Вои сидели вкруг костров, протягивая озябшие руки к огню. На воткнутых в землю кольях сушились порты да свиты. Услада осталась в ладье, может, ей и страшно было сейчас среди покойников, да не вести же ее к голым мужам. Ничего, сейчас ратные обсохнут, перекусят, Миронег наберет теплой кашки и жене, да и поплывут скорее к Большой верви. При попутном ветре уже затемно, а все ж доберутся.
– А чего-то я не понял, с чего это Глебу Переяславскому Рязань досталась? – пришло на ум Миронегу. – А Роман-то где ж?
– Так вы тут ничего еще не ведаете? Про беду Исадскую? – вопросительно уставился Милята.
– Какая-такая беда? – прищурился Миронег.
– Так еще летом стряслось. Собрались в Исадах все рязанские князья…
– Исады, это те, что недалече от Рязани? – перебил Миронег. – На Оке?
– Они самые. Так вот, собрались, пировали. Все в малых дружинах, выпили крепко, а тут поганые откуда ни возьмись налетели и всех порубили: и Романа Рязанского, и Изяслава Пронского, и Святослава, и Михаила, и даже княжича Муромского Ростислава.
– Всех, – эхом повторил Миронег.
– Один Глеб Переяславский и брат его молодший Константин уцелели, ну и Ингварь наш. Не успели мы тогда в Исады, кораблики наши по недосмотру загорелись. Я уж, грешным делом, – Милята, понизив голос, наклонился к Миронегу, – решил, что то ты озорничал.
– Не я то был, – с показным равнодушием откинулся на траву Миронег.
– Ну, видно ангел-заступник у нашего князя крепкий, – старик перекрестился.
– Я вот одного не пойму – всех порубили, а переяславские живы-живехоньки, то как? – в хмурое небо кинул Миронег.
– Глеб с братом к Исадам смогли от стана пробиться, а там кораблик муромский стоял. Они на него забежали да от пристани оттолкнулись. Ну, поганые за ними вплавь, а те их веслами побили да не дали на насад влезть. Поганые их берегом догонять попытались, да куда там. А как стемнело, Глеб с Константином на берег тихонько сошли и к Рязани побежали людей созывать. Так теперь там князем и сидит.
Миронег резко сел.
– А про княжну, сестру Глебову, не слыхал?
– Так и ее поганые убили. В гробу обоих, говорят, привезли в Пронск – и Изяслава, и сестрицу его. Сговор должен был в Исадах состояться, от того и сестрицу с собой прихватили, жених из Мурома приплыл, а видишь как все обернулось.
Поганые? А как же Услада?
– А тут бают, что княжну холопка ее удавила, – нерешительно все же вымолвил Миронег.

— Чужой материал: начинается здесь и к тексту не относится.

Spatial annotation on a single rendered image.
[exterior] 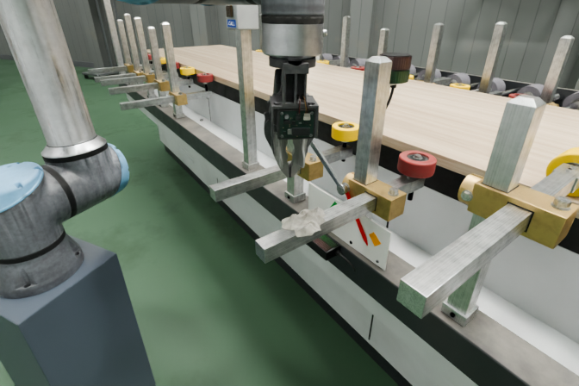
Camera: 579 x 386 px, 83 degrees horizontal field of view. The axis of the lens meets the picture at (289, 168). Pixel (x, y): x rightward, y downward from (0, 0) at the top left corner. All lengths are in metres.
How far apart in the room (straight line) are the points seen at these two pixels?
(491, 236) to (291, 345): 1.13
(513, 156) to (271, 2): 0.38
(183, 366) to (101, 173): 0.82
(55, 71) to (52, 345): 0.65
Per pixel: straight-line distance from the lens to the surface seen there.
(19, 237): 0.95
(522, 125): 0.52
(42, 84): 0.95
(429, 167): 0.76
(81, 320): 1.06
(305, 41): 0.48
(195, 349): 1.51
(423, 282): 0.37
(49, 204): 0.94
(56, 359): 1.07
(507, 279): 0.89
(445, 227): 0.91
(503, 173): 0.55
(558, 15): 5.27
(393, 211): 0.68
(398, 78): 0.66
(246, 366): 1.44
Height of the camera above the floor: 1.20
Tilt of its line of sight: 26 degrees down
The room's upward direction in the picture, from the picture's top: straight up
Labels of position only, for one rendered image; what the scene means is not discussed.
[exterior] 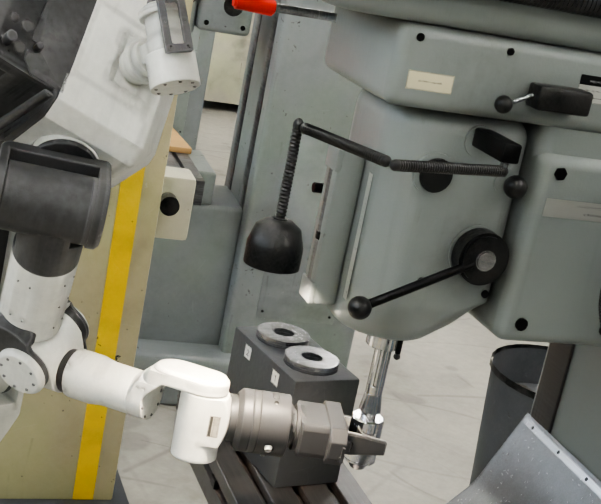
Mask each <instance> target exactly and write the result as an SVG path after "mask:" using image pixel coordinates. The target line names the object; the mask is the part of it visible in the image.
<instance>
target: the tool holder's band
mask: <svg viewBox="0 0 601 504"><path fill-rule="evenodd" d="M351 422H352V423H353V424H355V425H356V426H358V427H361V428H364V429H368V430H379V429H381V428H383V425H384V418H383V417H382V416H381V415H380V414H377V417H376V419H372V420H371V419H366V418H364V417H362V416H361V410H360V409H359V410H355V411H354V412H352V415H351Z"/></svg>
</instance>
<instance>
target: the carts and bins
mask: <svg viewBox="0 0 601 504"><path fill-rule="evenodd" d="M547 350H548V346H542V345H533V344H514V345H506V346H503V347H500V348H497V349H496V350H495V351H494V352H492V356H491V358H492V357H493V360H491V359H490V363H489V364H490V367H491V370H490V375H489V381H488V386H487V392H486V397H485V403H484V408H483V413H482V419H481V424H480V430H479V435H478V441H477V446H476V452H475V457H474V463H473V468H472V473H471V479H470V484H472V483H473V482H474V481H475V480H476V478H477V477H478V476H479V475H480V473H481V472H482V471H483V470H484V468H485V467H486V466H487V464H488V463H489V462H490V460H491V459H492V458H493V457H494V455H495V454H496V453H497V451H498V450H499V449H500V448H501V446H502V445H503V444H504V442H505V441H506V440H507V438H508V437H509V436H510V435H511V433H512V432H513V431H514V429H515V428H516V427H517V426H518V424H519V423H520V422H521V420H522V419H523V418H524V416H525V415H526V414H527V413H529V414H530V413H531V409H532V405H533V402H534V398H535V394H536V390H537V387H538V383H539V379H540V376H541V372H542V368H543V364H544V361H545V357H546V353H547ZM470 484H469V485H470Z"/></svg>
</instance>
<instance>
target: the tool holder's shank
mask: <svg viewBox="0 0 601 504"><path fill-rule="evenodd" d="M391 354H392V352H387V351H381V350H377V349H375V350H374V354H373V358H372V363H371V367H370V372H369V376H368V381H367V385H366V390H365V393H364V395H363V398H362V400H361V403H360V405H359V409H360V410H361V416H362V417H364V418H366V419H371V420H372V419H376V417H377V414H380V413H381V403H382V393H383V388H384V384H385V380H386V375H387V371H388V367H389V362H390V358H391Z"/></svg>
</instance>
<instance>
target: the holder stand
mask: <svg viewBox="0 0 601 504"><path fill-rule="evenodd" d="M227 378H228V379H229V380H230V387H229V393H233V394H238V392H239V391H241V390H242V389H243V388H250V389H257V390H264V391H270V392H278V393H284V394H290V395H291V397H292V404H293V406H295V404H297V402H298V400H300V401H307V402H314V403H321V404H323V402H324V401H332V402H339V403H341V407H342V410H343V414H344V415H349V416H351V415H352V412H353V408H354V404H355V399H356V395H357V390H358V386H359V378H358V377H356V376H355V375H354V374H353V373H352V372H350V371H349V370H348V369H347V368H346V367H344V366H343V365H342V364H341V363H340V362H339V359H338V358H337V357H336V356H335V355H333V354H332V353H330V352H328V351H325V350H324V349H323V348H322V347H321V346H320V345H318V344H317V343H316V342H315V341H314V340H312V339H311V338H310V335H309V334H308V333H307V332H306V331H305V330H303V329H301V328H299V327H297V326H294V325H291V324H286V323H281V322H266V323H262V324H260V325H258V326H253V327H236V330H235V335H234V340H233V346H232V351H231V356H230V362H229V367H228V372H227ZM242 453H243V454H244V455H245V456H246V457H247V458H248V460H249V461H250V462H251V463H252V464H253V465H254V466H255V467H256V468H257V470H258V471H259V472H260V473H261V474H262V475H263V476H264V477H265V479H266V480H267V481H268V482H269V483H270V484H271V485H272V486H273V487H274V488H279V487H290V486H301V485H313V484H324V483H335V482H337V480H338V475H339V471H340V466H341V465H340V466H339V465H332V464H325V463H324V462H323V459H318V458H311V457H304V456H297V455H295V451H293V450H289V446H288V447H287V448H286V450H285V453H284V455H283V456H282V457H276V456H269V455H265V456H260V454H255V453H248V452H242Z"/></svg>
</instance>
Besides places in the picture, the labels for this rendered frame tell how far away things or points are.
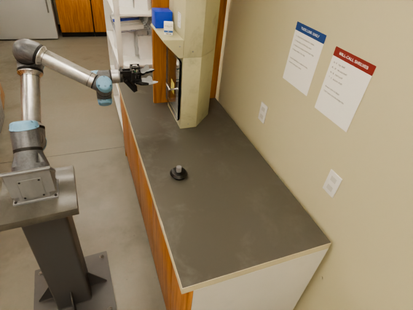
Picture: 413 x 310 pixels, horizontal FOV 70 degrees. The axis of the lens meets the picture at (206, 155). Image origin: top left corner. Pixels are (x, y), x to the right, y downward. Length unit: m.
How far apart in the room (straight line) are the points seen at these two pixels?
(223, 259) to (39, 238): 0.92
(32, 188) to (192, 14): 1.14
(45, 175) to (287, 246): 1.10
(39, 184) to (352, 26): 1.43
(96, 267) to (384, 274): 1.80
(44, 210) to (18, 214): 0.10
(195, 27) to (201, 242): 1.10
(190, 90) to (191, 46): 0.26
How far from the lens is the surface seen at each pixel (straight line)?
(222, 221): 1.40
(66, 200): 1.54
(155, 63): 2.12
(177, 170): 1.55
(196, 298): 1.31
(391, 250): 1.32
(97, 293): 2.29
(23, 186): 1.51
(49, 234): 1.69
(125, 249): 2.46
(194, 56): 1.76
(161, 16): 1.87
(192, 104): 1.89
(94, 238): 2.56
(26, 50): 1.66
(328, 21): 1.40
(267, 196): 1.57
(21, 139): 1.51
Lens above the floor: 2.01
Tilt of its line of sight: 38 degrees down
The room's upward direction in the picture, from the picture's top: 7 degrees clockwise
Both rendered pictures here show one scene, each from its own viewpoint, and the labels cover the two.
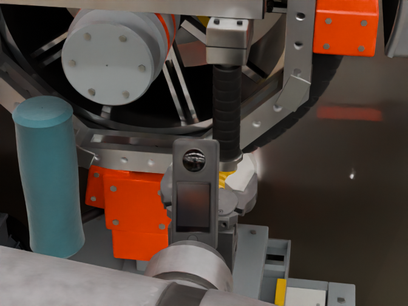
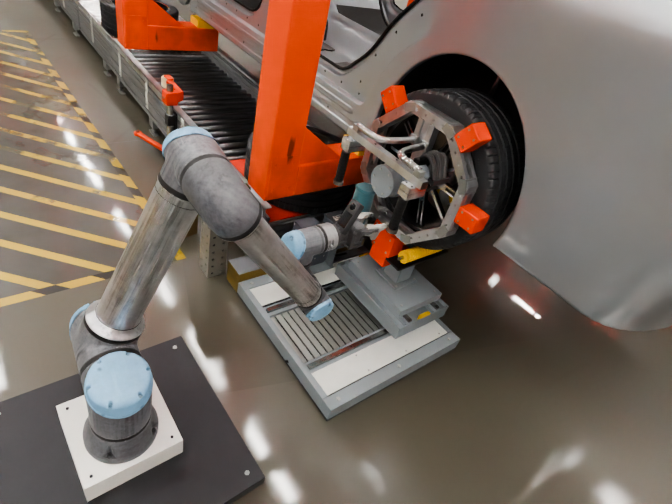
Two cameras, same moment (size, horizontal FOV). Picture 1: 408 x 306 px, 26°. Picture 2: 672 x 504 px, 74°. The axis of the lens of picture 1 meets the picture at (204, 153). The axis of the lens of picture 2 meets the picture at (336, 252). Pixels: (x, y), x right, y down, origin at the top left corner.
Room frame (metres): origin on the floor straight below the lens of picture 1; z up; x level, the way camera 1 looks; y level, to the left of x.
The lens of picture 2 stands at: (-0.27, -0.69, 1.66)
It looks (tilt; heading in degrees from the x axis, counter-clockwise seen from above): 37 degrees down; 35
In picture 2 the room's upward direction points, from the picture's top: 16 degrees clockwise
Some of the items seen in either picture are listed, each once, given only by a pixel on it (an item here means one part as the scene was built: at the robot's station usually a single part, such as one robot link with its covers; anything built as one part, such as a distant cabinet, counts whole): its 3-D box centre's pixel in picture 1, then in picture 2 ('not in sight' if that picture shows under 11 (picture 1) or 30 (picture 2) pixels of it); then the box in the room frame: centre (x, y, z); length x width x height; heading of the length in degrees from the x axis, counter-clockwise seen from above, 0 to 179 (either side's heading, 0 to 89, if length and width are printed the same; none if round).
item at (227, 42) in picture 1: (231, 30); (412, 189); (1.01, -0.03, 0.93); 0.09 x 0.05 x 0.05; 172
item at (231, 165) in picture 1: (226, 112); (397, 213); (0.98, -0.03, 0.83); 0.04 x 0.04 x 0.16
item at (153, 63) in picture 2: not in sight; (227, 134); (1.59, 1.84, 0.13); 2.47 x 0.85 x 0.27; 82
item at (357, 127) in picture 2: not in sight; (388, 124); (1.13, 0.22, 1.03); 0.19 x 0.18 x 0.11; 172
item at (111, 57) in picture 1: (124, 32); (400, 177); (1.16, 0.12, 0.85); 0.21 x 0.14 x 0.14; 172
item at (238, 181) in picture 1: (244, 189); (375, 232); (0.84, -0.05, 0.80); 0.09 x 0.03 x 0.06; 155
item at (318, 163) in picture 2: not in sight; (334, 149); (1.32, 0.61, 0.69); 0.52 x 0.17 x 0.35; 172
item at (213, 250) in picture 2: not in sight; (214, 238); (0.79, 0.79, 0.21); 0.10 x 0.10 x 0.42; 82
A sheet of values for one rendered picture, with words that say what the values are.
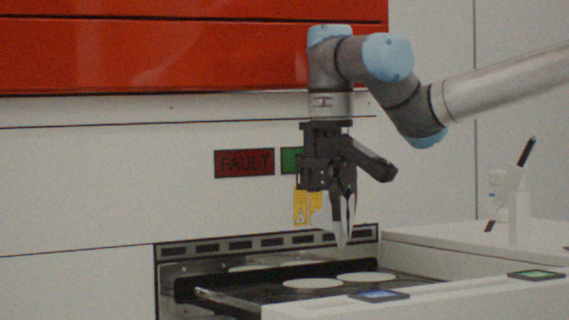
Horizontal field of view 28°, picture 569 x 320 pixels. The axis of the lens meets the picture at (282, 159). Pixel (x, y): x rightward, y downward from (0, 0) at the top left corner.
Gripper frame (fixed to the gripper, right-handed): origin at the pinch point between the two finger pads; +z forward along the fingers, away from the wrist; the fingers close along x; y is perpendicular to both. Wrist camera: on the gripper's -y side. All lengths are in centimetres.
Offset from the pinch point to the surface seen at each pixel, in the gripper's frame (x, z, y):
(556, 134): -262, -8, 21
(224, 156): 2.9, -14.0, 20.5
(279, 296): 13.3, 7.3, 5.9
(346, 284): 0.3, 7.2, -0.1
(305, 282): -0.4, 7.2, 7.6
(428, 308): 42, 2, -28
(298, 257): -7.6, 4.1, 12.1
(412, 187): -206, 8, 59
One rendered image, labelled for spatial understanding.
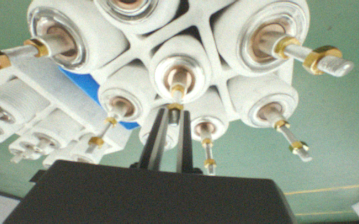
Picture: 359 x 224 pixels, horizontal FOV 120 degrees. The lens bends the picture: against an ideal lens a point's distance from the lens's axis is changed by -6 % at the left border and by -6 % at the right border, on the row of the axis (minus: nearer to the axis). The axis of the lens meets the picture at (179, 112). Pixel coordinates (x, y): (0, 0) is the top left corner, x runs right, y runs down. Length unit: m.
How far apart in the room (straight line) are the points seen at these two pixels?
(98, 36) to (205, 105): 0.20
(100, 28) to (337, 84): 0.75
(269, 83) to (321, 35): 0.36
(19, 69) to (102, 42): 0.29
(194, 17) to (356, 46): 0.55
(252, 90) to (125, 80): 0.21
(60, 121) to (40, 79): 0.12
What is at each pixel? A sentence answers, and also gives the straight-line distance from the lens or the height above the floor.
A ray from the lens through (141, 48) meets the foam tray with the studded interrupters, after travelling 0.25.
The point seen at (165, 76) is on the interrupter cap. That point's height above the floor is 0.25.
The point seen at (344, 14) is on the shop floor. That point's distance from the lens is 0.59.
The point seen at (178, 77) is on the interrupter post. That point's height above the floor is 0.26.
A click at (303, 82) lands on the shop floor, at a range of 0.63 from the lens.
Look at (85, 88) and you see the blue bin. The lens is 0.47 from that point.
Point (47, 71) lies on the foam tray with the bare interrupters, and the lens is 0.49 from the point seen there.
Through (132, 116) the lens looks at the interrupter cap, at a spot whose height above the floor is 0.25.
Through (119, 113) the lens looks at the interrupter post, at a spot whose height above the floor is 0.28.
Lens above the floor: 0.41
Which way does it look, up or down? 50 degrees down
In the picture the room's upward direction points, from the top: 174 degrees counter-clockwise
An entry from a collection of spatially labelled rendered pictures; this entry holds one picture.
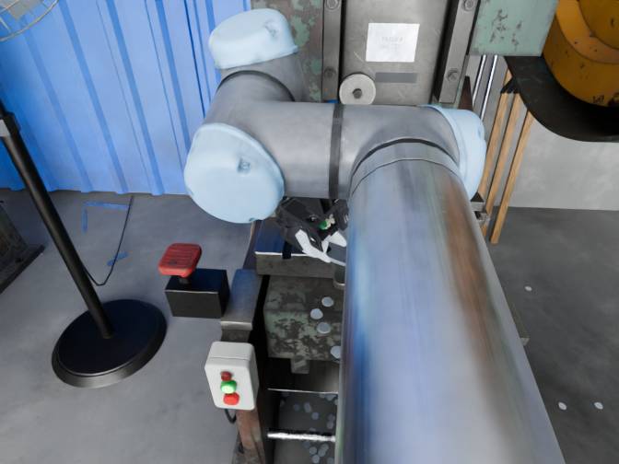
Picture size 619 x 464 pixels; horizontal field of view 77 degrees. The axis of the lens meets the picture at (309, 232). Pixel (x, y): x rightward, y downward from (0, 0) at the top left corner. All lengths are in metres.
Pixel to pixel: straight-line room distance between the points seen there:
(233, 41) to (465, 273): 0.27
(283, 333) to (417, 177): 0.59
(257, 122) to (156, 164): 2.00
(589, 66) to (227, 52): 0.62
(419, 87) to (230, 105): 0.41
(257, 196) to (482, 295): 0.18
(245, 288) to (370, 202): 0.58
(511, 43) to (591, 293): 1.52
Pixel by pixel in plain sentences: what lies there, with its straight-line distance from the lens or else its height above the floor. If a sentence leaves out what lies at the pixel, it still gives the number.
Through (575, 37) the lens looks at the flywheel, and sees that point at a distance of 0.90.
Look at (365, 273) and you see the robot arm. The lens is 0.18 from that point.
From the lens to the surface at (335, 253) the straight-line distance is 0.63.
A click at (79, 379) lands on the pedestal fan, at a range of 1.57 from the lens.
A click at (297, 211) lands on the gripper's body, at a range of 0.48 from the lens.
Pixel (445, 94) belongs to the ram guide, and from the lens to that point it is 0.64.
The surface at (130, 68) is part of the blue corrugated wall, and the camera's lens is 2.11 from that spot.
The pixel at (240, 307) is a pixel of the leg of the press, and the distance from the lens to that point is 0.74.
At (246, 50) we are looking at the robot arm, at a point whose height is 1.11.
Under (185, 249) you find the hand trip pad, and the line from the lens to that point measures 0.70.
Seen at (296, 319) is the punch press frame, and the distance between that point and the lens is 0.74.
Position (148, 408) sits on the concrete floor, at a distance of 1.44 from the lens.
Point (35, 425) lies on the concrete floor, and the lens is 1.57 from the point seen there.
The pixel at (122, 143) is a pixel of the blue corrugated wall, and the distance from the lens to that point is 2.31.
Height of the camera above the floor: 1.19
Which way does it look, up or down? 37 degrees down
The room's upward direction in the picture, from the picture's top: straight up
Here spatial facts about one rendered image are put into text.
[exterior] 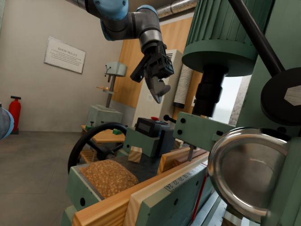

– Да была при ней холопка, половчанка вроде как. Ну, сказывают, прирезала она княжну и с погаными в степь утекла. Кровь – она ж не водица, – философски изрек Милята, поднимая вверх палец.
И снова не сходилось, все не сходилось. Миронег потер виски.
– Голова разболелась, пойду умоюсь, – поднялся он, отходя к реке.
Студеная водица приятно остудила кожу.
«Ежели Услада убила княжну по приказу половцев, так чего ж она с ними не утекла? А еще как гоньба Глеба смогла так быстро напасть на ее след, ежели они сами таились? Бежать по пятам можно только, ежели сразу в погоню отправиться, а до того ли было Глебу, тут самому бы уцелеть?» Ответ могла дать только сама Услада.
[1] Мятля – плащ.
Глава XXIII. Выбор
Луна уже давно выглядывала в прорехи темных облаков, а обгорелый конек вороножской ладьи только заворачивал к пристани Большой верви. Та стояла на некрутом холме в сонном мареве. Куры уже дремали на насестах, их хозяева тоже задули лучины и взбили поудобней подушки. Впустят ли ночных гостей?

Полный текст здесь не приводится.